Pero si te interesa entender cómo se transforma una ciudad postsoviética, si te gustan los barrios reales por encima de los conjuntos monumentales o si simplemente quieres ver algo que no sale en ninguna guía, el trayecto en tranvía cuesta un par de euros y no te va a llevar más de media mañana.
Cómo organizar la visita¶
La ruta lógica
Todo esto se encadena bien en una jornada.
Sal del casco antiguo por el norte, cruza a Kalamaja y dedica la mañana a callejear por sus calles de madera. Baja al Balti jaama turg y pasa allí un rato largo. Sigue a Telliskivi, que está pegado, y come por la zona. Es exactamente el plan del segundo día en nuestros itinerarios de dos y tres días por Tallin.
Por la tarde, si te apetece el contraste, coge el tranvía hasta el final de la línea de Kopli, baja tres paradas antes en el camino de vuelta para ver las casas de madera y regresa al centro.
Transporte
El tranvía es la mejor manera de moverse por esta zona. Con una tarjeta de transporte cargada por días, los desplazamientos salen prácticamente gratis y permiten improvisar.

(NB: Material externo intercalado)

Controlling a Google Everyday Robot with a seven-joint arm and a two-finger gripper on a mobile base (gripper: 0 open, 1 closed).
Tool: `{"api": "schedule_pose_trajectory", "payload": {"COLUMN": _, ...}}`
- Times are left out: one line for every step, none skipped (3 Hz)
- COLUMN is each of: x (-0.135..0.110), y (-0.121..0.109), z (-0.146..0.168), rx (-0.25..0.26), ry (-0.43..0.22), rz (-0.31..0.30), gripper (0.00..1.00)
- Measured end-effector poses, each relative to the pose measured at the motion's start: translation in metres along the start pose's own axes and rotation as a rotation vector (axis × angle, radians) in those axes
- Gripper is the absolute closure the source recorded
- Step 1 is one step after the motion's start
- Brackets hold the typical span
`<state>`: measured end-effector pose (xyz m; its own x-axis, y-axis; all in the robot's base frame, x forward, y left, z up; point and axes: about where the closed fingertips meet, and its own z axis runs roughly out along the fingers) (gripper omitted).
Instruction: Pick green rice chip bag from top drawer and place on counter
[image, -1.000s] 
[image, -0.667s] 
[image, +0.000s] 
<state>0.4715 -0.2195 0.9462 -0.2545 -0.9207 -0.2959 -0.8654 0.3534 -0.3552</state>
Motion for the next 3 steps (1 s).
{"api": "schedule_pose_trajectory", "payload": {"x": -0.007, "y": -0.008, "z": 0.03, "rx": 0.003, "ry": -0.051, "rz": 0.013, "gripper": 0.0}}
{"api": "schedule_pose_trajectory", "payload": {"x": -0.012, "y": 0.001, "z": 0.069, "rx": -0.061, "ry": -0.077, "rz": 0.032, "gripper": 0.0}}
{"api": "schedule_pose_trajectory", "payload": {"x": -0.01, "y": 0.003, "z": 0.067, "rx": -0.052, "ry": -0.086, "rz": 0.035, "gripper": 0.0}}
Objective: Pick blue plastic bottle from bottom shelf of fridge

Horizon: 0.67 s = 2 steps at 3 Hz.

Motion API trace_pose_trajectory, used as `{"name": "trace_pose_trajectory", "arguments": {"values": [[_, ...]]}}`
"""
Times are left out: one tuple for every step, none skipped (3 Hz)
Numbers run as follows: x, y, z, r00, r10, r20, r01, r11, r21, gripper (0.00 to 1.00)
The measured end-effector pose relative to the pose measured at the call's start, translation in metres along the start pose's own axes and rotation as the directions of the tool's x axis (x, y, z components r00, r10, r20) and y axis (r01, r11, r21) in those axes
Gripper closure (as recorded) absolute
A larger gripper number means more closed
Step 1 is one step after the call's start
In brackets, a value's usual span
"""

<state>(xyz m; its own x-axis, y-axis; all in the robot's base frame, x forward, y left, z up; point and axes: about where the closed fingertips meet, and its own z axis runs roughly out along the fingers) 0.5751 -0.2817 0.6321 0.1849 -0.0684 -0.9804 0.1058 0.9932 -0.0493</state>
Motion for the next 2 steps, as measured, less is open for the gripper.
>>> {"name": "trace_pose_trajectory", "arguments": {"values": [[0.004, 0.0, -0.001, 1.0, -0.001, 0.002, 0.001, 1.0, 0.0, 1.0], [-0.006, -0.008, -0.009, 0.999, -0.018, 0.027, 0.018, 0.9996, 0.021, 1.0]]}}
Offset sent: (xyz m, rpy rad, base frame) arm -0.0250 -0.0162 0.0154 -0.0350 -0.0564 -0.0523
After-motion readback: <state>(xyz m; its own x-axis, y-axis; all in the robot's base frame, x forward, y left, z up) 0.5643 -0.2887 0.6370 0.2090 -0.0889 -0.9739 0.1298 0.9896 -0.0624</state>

Kalamaja, el mercado y Telliskivi están a quince o veinte minutos andando del casco antiguo, así que ni siquiera hace falta transporte para llegar.
Cuándo ir
Cualquier día sirve, pero ten en cuenta dos cosas. El mercado de antigüedades tiene más puestos en fin de semana. Y si el pronóstico da lluvia, este es exactamente el itinerario que hay que hacer ese día, porque el mercado y Telliskivi resuelven muchas horas bajo techo.
Por qué merece la pena¶
El casco antiguo de Tallin es magnífico y hay que verlo. Pero es también, inevitablemente, un espacio muy orientado al visitante, con sus tiendas de ámbar, sus restaurantes medievales temáticos y sus grupos de crucero.
Cruzar hacia el norte cambia el registro por completo. Aquí no hay nada montado para ti, y eso significa que ves cómo vive la gente, cómo se transforma un barrio, qué objetos guarda una sociedad de su pasado reciente y qué está construyendo encima.
Es, sencillamente, la mitad más interesante de la ciudad.